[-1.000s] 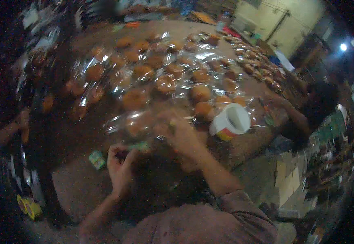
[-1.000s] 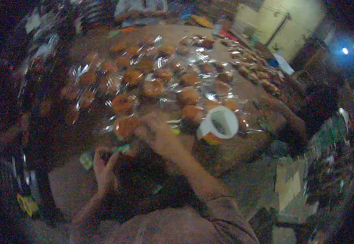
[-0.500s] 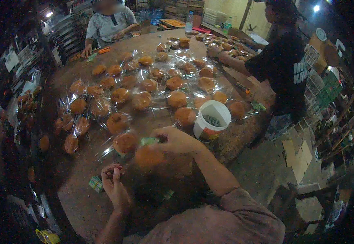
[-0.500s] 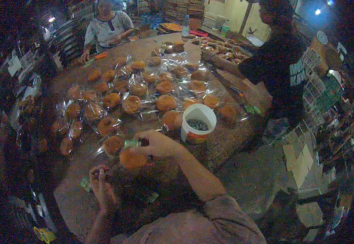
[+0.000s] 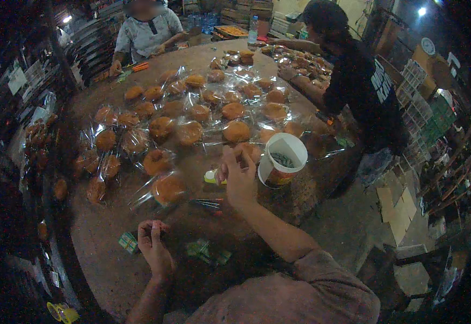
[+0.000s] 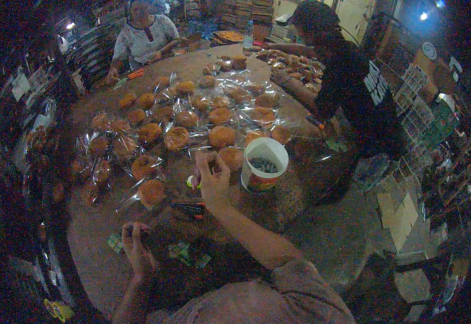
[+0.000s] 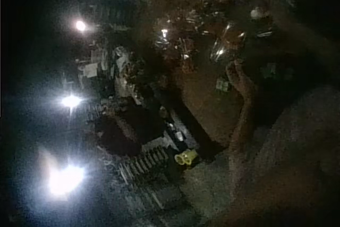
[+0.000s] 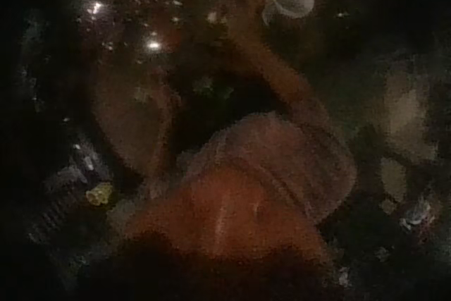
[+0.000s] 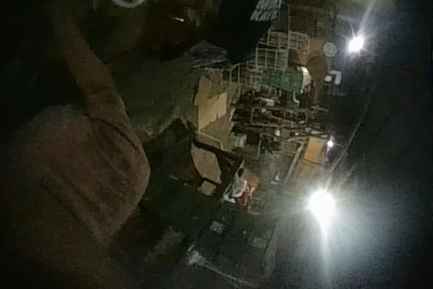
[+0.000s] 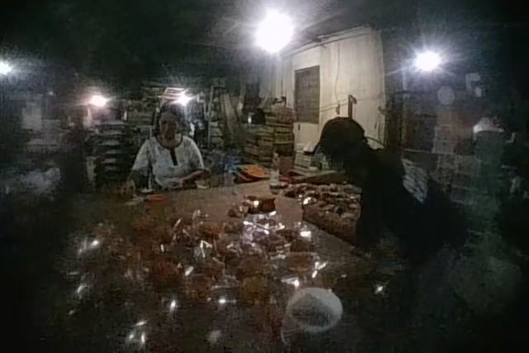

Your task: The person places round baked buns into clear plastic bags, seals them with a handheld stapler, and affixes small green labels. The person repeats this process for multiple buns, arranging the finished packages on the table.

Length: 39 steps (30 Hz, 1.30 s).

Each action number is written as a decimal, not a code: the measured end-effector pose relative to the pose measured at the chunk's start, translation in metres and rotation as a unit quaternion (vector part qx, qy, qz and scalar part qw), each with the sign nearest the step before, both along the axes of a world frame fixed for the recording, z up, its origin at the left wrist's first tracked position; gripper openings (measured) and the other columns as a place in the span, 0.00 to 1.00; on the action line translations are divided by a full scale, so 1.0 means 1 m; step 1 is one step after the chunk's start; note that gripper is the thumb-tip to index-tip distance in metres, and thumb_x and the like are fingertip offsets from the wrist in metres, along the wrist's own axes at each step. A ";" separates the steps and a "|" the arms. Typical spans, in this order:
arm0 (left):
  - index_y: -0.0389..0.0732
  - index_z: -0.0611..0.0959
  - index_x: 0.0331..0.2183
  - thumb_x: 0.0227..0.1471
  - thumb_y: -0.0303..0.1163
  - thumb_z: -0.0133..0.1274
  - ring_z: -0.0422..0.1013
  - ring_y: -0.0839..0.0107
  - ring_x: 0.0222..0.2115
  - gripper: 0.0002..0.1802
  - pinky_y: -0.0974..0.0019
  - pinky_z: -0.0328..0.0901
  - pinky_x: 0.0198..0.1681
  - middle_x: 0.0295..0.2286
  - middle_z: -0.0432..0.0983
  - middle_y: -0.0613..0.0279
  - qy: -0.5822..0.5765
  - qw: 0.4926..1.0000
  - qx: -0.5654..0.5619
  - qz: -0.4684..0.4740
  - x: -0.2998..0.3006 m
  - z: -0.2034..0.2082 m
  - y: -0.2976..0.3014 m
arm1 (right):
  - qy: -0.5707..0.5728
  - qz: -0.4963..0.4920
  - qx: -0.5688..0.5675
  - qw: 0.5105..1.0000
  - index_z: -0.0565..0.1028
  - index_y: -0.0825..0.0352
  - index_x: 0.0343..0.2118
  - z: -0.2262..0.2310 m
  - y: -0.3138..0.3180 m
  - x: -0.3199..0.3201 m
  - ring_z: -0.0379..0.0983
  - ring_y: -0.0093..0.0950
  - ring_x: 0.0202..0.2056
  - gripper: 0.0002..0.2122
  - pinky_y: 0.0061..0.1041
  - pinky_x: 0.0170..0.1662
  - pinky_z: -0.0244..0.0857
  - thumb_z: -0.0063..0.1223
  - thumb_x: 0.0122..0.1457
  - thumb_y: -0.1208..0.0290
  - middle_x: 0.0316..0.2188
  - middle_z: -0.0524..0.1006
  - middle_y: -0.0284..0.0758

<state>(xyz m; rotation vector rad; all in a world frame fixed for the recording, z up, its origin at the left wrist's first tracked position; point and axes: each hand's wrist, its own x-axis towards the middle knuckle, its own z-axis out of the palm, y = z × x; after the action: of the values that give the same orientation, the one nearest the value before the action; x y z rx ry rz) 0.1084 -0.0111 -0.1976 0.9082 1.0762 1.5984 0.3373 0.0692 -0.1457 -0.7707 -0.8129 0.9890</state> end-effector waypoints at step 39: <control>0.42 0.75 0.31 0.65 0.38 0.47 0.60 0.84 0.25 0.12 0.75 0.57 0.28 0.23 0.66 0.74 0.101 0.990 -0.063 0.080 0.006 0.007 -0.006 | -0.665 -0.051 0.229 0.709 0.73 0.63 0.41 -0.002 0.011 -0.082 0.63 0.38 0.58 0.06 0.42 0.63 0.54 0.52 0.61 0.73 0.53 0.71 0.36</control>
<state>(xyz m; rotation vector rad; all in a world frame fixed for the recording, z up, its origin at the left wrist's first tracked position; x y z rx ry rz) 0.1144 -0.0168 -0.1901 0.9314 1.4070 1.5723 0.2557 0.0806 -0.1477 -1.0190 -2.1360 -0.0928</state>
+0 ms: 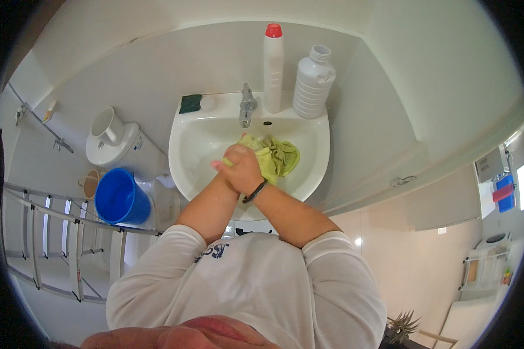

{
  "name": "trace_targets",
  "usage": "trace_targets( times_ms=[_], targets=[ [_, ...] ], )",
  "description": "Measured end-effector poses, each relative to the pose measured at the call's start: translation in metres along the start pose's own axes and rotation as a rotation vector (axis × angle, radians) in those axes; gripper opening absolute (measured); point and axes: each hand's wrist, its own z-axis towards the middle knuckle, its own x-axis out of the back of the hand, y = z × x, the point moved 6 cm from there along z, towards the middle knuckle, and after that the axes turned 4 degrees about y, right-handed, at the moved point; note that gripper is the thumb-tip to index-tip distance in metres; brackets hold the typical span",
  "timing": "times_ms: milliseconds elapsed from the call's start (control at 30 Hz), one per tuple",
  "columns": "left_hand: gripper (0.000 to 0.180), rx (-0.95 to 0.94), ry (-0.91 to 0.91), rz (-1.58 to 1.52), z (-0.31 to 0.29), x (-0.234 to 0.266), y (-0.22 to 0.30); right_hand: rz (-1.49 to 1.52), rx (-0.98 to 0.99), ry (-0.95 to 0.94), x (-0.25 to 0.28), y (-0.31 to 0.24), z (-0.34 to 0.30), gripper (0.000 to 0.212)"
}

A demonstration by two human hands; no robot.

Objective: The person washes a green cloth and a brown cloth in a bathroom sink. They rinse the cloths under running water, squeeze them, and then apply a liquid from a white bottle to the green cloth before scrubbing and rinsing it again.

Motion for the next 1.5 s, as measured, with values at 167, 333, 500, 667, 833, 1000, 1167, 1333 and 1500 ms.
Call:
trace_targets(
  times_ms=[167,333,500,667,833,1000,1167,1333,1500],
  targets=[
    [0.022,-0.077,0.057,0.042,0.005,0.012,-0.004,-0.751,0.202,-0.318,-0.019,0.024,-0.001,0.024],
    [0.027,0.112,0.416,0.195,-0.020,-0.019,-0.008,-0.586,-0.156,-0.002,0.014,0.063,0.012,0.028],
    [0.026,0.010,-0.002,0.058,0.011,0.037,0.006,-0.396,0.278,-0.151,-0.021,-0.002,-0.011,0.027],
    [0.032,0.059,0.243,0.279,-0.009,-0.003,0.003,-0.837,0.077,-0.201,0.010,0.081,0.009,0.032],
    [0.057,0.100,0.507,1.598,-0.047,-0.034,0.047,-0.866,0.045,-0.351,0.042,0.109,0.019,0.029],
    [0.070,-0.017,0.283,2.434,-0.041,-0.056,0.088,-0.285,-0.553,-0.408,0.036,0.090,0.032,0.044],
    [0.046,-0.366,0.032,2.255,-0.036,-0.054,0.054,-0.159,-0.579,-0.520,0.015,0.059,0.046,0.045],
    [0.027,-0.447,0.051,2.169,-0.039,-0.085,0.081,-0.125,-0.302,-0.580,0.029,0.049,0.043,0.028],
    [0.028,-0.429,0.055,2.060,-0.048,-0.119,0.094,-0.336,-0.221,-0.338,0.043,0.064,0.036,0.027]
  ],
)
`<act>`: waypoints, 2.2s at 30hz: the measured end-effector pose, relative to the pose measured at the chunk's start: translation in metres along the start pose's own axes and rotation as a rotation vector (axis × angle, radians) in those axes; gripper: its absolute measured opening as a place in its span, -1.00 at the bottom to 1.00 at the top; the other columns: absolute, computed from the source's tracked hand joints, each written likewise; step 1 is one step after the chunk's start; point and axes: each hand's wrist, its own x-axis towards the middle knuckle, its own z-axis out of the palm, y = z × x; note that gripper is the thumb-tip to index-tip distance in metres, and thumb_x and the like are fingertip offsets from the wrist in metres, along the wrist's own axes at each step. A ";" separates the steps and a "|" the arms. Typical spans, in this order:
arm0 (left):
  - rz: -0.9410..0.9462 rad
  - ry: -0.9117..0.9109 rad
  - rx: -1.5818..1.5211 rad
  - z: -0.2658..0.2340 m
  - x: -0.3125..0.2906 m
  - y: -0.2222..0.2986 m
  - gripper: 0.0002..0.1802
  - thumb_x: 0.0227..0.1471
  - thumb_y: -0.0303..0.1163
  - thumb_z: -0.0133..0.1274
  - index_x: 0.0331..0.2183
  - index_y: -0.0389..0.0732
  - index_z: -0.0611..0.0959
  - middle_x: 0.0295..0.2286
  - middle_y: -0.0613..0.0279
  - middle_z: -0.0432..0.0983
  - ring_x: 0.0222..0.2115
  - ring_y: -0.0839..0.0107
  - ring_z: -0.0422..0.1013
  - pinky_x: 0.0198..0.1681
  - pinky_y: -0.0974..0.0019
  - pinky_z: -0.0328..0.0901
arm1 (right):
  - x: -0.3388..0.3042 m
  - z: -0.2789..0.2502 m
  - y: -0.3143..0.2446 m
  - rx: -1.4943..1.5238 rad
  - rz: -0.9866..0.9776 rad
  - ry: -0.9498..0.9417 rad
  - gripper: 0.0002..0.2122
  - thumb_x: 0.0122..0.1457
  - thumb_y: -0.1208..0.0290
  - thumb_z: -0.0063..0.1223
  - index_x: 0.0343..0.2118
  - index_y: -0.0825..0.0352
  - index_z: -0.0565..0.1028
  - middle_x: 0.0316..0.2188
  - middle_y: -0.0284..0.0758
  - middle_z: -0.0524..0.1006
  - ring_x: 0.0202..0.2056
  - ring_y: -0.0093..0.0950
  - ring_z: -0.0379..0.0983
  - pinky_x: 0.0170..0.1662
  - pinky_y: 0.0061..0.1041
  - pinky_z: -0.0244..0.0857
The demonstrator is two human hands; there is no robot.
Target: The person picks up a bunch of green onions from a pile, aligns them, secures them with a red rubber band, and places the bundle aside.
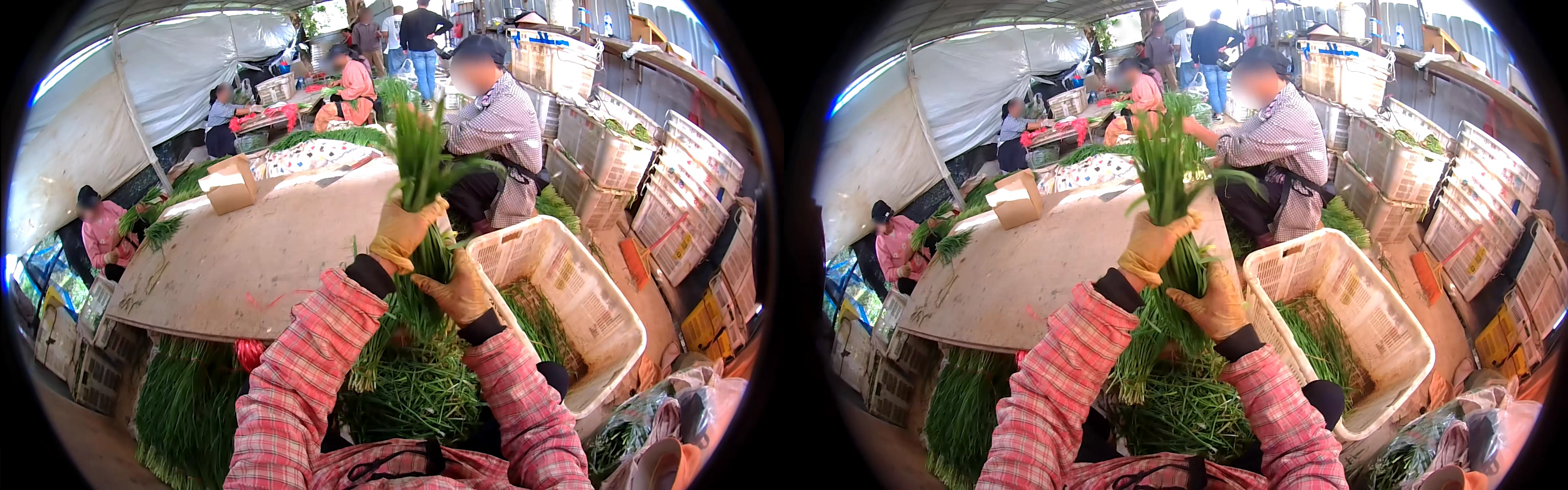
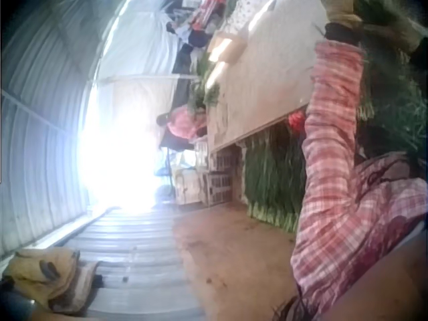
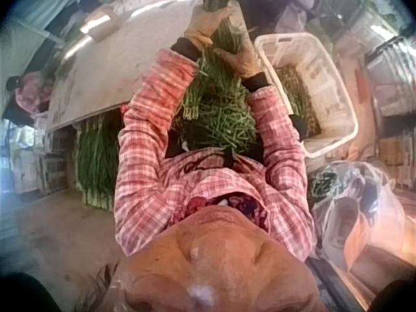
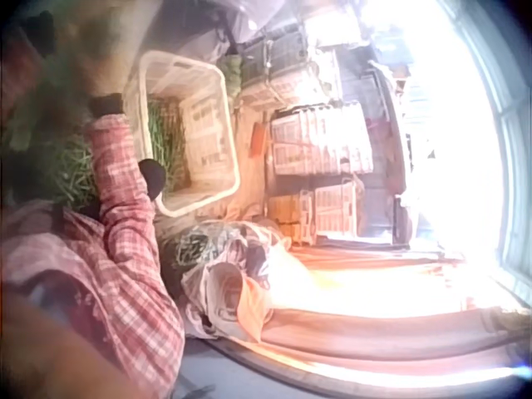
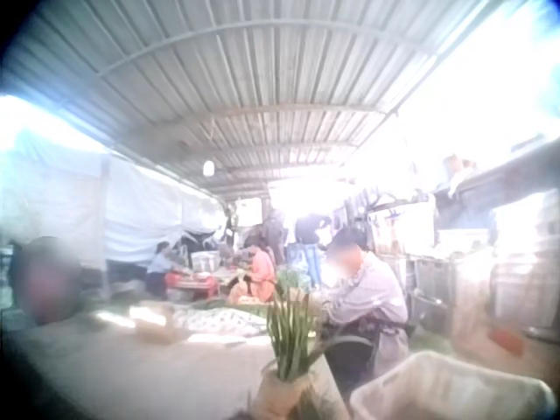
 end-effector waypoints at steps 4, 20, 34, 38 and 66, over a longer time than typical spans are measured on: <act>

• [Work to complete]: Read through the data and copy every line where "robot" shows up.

• [Exercise result]:
A demonstration by two human hands; no robot.
The demonstrator is two human hands; there is no robot.

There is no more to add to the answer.